TASK REQUIREMENTS :: In the listing that follows, copy out each line that includes the word "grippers".

MATERIAL PROVIDED ::
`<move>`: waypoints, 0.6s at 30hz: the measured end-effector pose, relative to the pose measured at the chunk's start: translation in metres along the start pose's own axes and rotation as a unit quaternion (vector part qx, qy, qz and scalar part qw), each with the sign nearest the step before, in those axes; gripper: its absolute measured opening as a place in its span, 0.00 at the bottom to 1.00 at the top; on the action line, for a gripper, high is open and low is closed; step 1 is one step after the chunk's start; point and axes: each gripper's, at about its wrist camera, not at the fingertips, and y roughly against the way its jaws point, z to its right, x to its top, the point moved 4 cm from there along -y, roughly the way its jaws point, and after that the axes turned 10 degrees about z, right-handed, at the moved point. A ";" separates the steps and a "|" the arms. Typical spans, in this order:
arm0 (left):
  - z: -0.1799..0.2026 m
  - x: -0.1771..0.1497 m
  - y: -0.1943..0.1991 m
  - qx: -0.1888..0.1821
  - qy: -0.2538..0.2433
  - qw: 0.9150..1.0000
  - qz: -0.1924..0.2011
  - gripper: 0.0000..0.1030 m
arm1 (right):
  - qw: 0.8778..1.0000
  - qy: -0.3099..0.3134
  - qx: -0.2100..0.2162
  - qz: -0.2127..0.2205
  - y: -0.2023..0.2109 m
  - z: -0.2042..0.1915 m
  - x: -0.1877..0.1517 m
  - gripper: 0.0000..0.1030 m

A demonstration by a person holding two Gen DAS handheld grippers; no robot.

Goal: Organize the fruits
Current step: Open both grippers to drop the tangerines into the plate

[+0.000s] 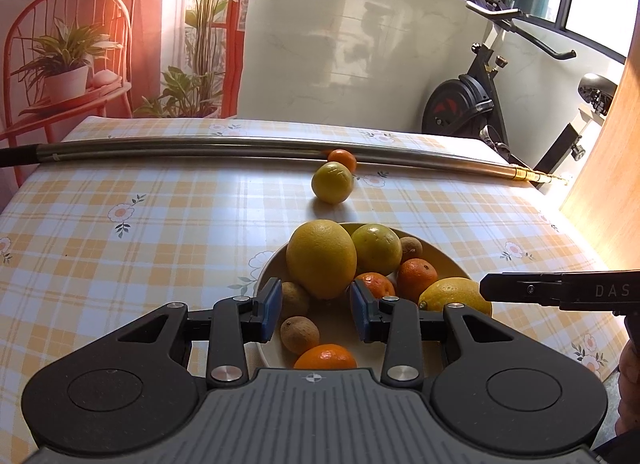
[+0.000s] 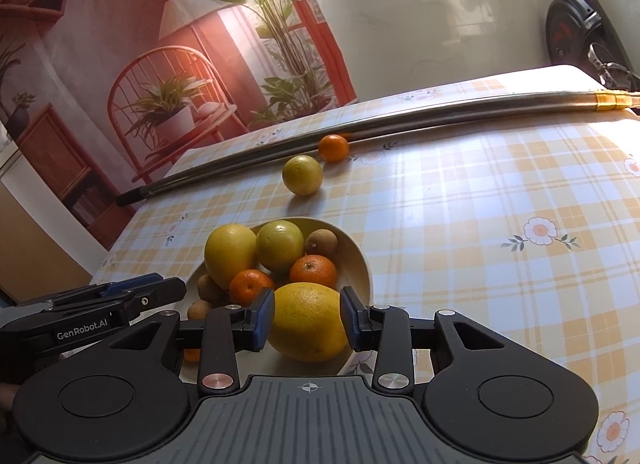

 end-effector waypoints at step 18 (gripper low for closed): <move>-0.002 -0.002 -0.001 0.001 0.003 1.000 -0.007 0.38 | 1.000 -0.009 -0.004 -0.008 -0.005 0.006 -0.003 0.33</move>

RESPONSE TO THE EXERCISE ::
A demonstration by a person holding two Gen DAS handheld grippers; no robot.
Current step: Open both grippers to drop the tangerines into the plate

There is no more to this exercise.